We previously demonstrated that ATF2 possesses two NLS and one NES (LZ-NES) and constitutively shuttles between the cytoplasm and nucleus in a monomeric form (19). In the present study, we identified another NES (N-NES) in the most N-terminal end of ATF2, suggesting that the subcellular localization of ATF2 is modulated by multiple layers of regulations. Nuclear localization of ATF2 requires formation of a heterodimer with c-Jun, which masks the LZ-NES of ATF2 and anchors ATF2 in the nucleus. With limited c-Jun protein, ATF2 is predominantly located in the cytoplasm due to two mechanisms. First, ATF2 homodimerization in the cytoplasm can inhibit nuclear import (19). Second, localization of the ATF2 monomer is determined by the balance between N-NES, LZ-NES, and two NLSs. The nuclear export rate contributed by both N-NES and LZ-NES seems to outweigh the nuclear import rate conferred by the two NLSs because the homodimerization-deficient mutant ATF2(L4P) is predominantly located in the cytoplasm (19).

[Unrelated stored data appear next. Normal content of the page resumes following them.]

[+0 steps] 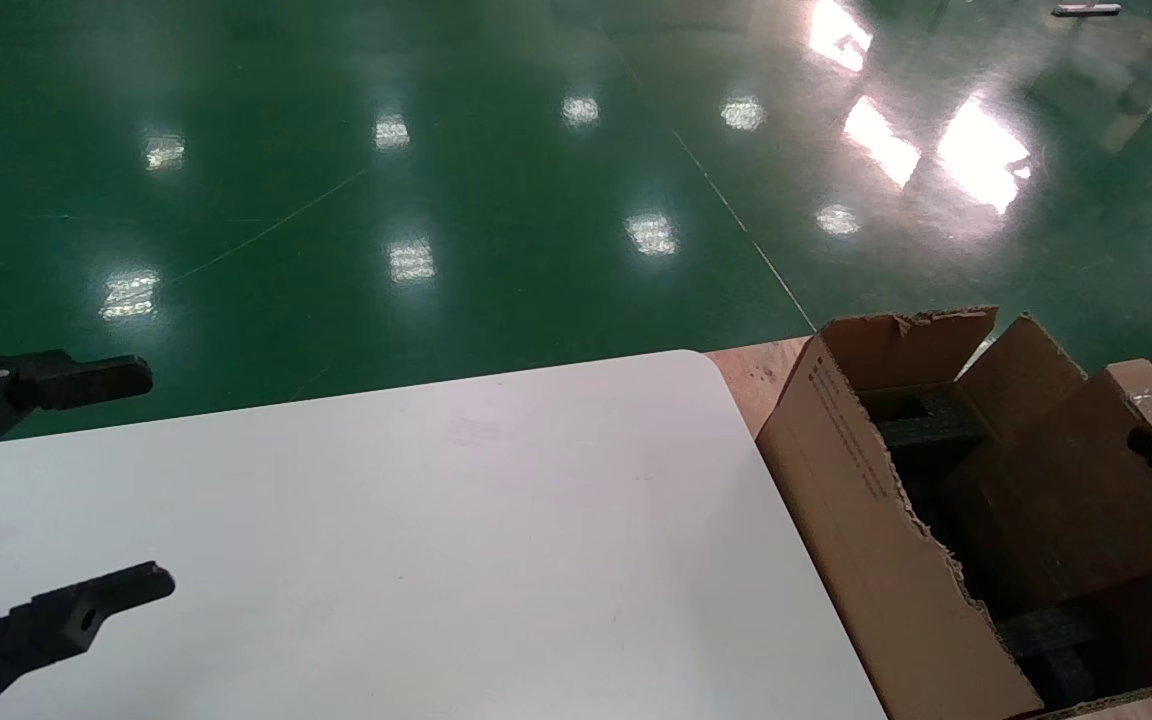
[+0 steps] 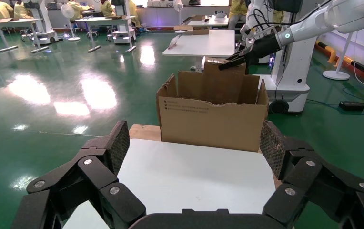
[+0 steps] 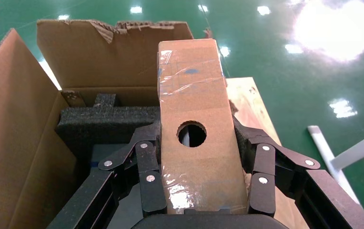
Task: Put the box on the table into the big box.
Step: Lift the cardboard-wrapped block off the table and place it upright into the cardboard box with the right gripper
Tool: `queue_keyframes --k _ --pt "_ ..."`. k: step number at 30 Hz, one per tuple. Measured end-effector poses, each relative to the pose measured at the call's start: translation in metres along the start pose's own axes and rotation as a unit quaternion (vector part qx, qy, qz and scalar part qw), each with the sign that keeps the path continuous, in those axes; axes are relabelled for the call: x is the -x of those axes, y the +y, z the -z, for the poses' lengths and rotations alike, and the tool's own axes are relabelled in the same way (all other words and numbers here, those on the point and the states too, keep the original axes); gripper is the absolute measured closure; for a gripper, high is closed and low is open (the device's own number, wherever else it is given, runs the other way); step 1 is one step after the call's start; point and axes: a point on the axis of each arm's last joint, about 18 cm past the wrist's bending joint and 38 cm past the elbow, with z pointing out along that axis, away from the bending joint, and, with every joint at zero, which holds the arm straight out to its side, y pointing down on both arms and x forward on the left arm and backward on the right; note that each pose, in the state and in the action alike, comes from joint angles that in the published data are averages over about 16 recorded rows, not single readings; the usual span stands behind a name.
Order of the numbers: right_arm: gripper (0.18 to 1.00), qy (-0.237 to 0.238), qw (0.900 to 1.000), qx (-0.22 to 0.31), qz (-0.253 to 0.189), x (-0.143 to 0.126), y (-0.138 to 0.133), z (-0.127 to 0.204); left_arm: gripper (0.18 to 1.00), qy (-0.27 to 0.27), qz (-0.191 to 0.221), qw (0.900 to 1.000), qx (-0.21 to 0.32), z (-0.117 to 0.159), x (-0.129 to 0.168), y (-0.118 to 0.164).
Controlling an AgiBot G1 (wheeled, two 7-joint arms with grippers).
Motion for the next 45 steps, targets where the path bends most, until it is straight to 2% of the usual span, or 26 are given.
queue_keyframes --k 20,45 --pt "0.703 0.009 1.0 0.015 -0.004 0.008 0.006 -0.022 0.184 0.0 0.0 1.0 0.0 0.0 0.0 0.0" --pt "0.703 0.025 0.998 0.049 -0.006 0.007 0.033 -0.03 0.184 0.0 0.0 1.0 0.0 0.0 0.0 0.0"
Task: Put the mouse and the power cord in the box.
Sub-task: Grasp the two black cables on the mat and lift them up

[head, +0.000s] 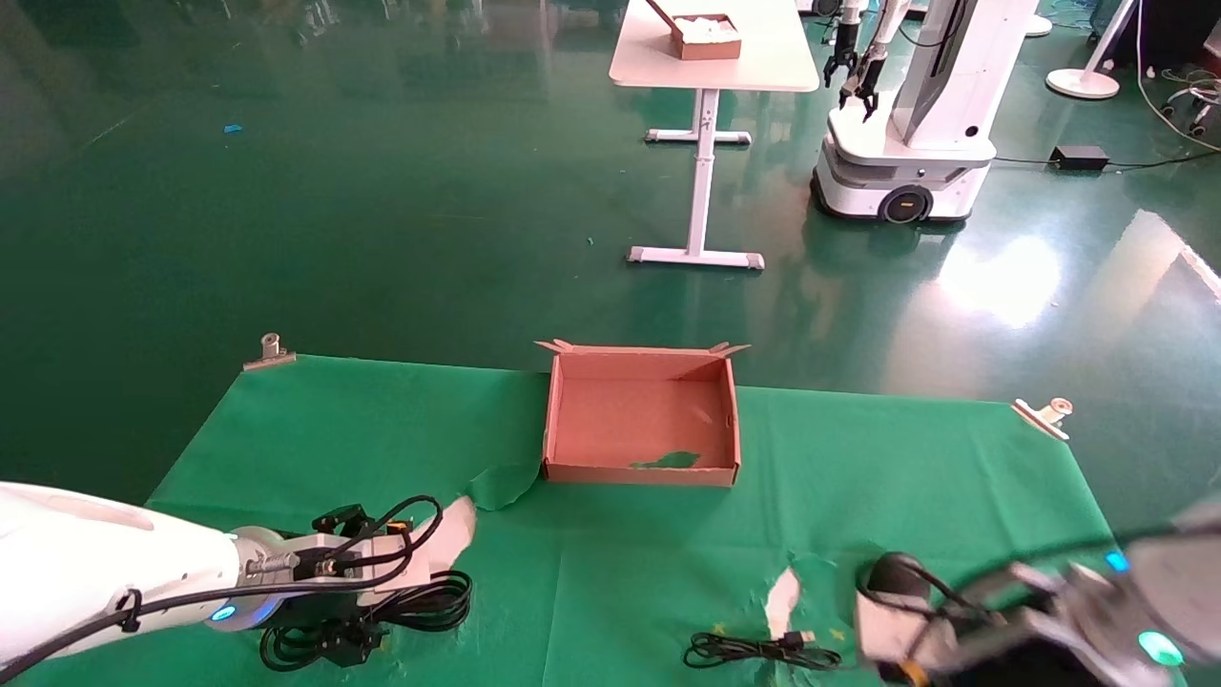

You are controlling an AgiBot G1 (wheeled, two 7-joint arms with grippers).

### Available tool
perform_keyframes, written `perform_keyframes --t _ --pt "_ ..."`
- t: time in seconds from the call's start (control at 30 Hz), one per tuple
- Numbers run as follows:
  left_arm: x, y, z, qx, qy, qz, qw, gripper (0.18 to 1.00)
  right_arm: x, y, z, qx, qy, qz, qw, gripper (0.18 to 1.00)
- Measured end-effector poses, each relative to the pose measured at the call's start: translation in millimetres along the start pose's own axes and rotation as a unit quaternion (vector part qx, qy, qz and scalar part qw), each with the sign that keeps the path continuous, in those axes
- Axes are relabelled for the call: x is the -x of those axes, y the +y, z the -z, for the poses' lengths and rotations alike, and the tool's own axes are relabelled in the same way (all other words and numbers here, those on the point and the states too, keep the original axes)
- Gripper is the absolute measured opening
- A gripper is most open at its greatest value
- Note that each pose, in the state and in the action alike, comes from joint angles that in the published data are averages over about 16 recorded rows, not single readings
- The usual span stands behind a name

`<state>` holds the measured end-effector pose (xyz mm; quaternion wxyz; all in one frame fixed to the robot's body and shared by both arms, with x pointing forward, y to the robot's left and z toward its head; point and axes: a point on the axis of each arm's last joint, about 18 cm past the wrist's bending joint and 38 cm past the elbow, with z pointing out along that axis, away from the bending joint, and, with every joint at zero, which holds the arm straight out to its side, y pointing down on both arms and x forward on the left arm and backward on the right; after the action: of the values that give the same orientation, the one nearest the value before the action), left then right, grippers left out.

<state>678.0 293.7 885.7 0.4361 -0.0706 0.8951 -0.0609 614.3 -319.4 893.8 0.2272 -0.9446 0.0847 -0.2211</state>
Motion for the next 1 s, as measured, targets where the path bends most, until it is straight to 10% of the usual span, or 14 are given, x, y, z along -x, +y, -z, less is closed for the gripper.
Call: perform_keyframes --t 0.4,1.0 --pt "-0.1 0.0 0.1 0.000 0.000 0.000 1.0000 1.001 -51.7 -43.6 -34.2 0.032 0.016 0.044 0.998 1.000" --pt "-0.1 0.0 0.1 0.000 0.000 0.000 1.0000 0.999 -61.3 -63.8 -67.8 0.036 0.020 0.053 0.998 0.994"
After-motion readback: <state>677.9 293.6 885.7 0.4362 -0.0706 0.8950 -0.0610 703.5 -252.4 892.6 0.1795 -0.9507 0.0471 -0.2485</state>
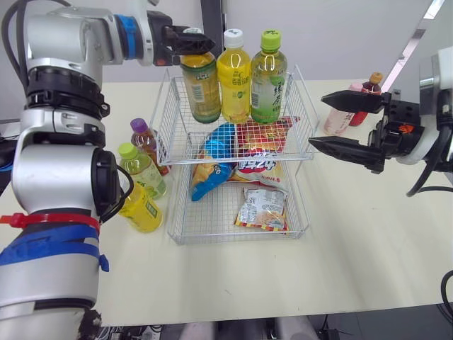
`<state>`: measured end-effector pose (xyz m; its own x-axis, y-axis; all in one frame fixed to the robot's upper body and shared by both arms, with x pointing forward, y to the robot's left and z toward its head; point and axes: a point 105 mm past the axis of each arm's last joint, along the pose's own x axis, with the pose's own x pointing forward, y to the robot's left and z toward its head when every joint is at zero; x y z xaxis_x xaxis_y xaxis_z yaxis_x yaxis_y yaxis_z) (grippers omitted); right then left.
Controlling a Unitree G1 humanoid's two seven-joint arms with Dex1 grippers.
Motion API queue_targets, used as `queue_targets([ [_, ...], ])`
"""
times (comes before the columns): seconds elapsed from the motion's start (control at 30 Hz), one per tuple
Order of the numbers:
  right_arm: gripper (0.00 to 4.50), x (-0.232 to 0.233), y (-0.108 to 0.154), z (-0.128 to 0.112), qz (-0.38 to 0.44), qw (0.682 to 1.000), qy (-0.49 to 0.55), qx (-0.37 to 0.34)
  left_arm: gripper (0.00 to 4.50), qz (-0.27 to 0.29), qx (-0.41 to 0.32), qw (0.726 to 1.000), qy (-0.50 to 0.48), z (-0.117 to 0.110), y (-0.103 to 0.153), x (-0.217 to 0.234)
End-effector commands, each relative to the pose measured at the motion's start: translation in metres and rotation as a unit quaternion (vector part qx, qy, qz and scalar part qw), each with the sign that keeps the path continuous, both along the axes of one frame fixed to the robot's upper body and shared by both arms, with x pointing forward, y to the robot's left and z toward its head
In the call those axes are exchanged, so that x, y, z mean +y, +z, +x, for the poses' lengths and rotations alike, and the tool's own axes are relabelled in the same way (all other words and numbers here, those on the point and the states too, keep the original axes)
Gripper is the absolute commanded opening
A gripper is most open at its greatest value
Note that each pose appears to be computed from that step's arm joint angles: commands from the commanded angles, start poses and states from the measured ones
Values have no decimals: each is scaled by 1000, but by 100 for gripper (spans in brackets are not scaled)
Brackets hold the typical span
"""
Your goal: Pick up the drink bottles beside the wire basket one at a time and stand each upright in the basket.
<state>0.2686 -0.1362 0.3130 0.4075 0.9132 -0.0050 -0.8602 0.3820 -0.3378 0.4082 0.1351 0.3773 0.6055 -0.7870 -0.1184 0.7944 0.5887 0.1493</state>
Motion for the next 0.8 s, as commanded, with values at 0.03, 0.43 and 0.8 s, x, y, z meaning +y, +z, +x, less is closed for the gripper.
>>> queue_targets([
  [0.03,450,0,12,-7,-5,999,2,-33,297,0,-28,999,-29,-11,15,-7],
  [0.43,450,2,10,-10,-15,999,7,-30,449,-3,-78,997,-13,-53,50,37],
  [0.8,450,6,3,1,-19,1000,17,-16,449,-4,-132,987,86,-114,42,104],
])
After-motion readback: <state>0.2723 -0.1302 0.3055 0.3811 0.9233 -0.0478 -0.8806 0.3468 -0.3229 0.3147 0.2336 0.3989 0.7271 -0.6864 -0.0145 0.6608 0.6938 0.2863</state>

Since identification of the consensus NES motifs (36), many nucleocytoplasmic shuttling proteins have been demonstrated to possess the canonical NES motif. The NES motif is a hydrophobic-rich region, defined as Φ1X2–3Φ2X2–3Φ3XΦ4 (where Φ represents Leu, Ile, Val, Phe, or Met, and X is any amino acid) (35, 36). Interestingly, only 72% of reported NES motifs match this well defined consensus NES (35), and the remaining motifs have only partially conserved NESs. As presented in this study, the N-NES of ATF2, MKFKLHV, has only one amino acid residue between Φ12 and Φ23, respectively. Because similar sequence presented in Eps15 acts as a functional NES (40), we have provided several lines of evidence to demonstrate that the N-NES is also functional. First, the N-terminal 73 residues are sufficient to render a tandem Venus fusion to be localized in the cytoplasm (Fig. 4A). Second, this tandem Venus fusion is responsive to LMB treatment. Third, mutation of N-NES in the context of full-length ATF2 increased ATF2 nuclear localization (Fig. 4D). Finally, CRM1 can be coimmunoprecipitated with the wild-type N-terminal domain of ATF2 but not the mutant form (Fig. 4C). Thus, ATF2 has a canonical NES in its leucine zipper domain and a non-canonical NES in the most N-terminal end.

The N-terminal end localization of N-NES may allow it to be more accessible to CRM1 (46). Interestingly, due to its unique location, a careful experimental design is needed in order to determine ATF2 subcellular localization. We observed that an N-terminal FLAG tag immediately adjacent to the N-NES prevented us from staining the nucleus-localized FLAG-ATF2 (data not shown), which is probably due to the binding of CRM1 to the N-NES of FLAG-ATF2 in the nucleus. Similarly, we also observed a slight but significant increase in nuclear localization of ATF2 when Venus is fused to the N terminus of the protein (supplemental Fig. 8), which may be due to a steric hindrance for the CRM1/N-NES interaction. Therefore, C-terminal fluorescent protein or tag fusions are preferred when exogenous ATF2 fusion proteins are used for the analysis of ATF2 subcellular localization.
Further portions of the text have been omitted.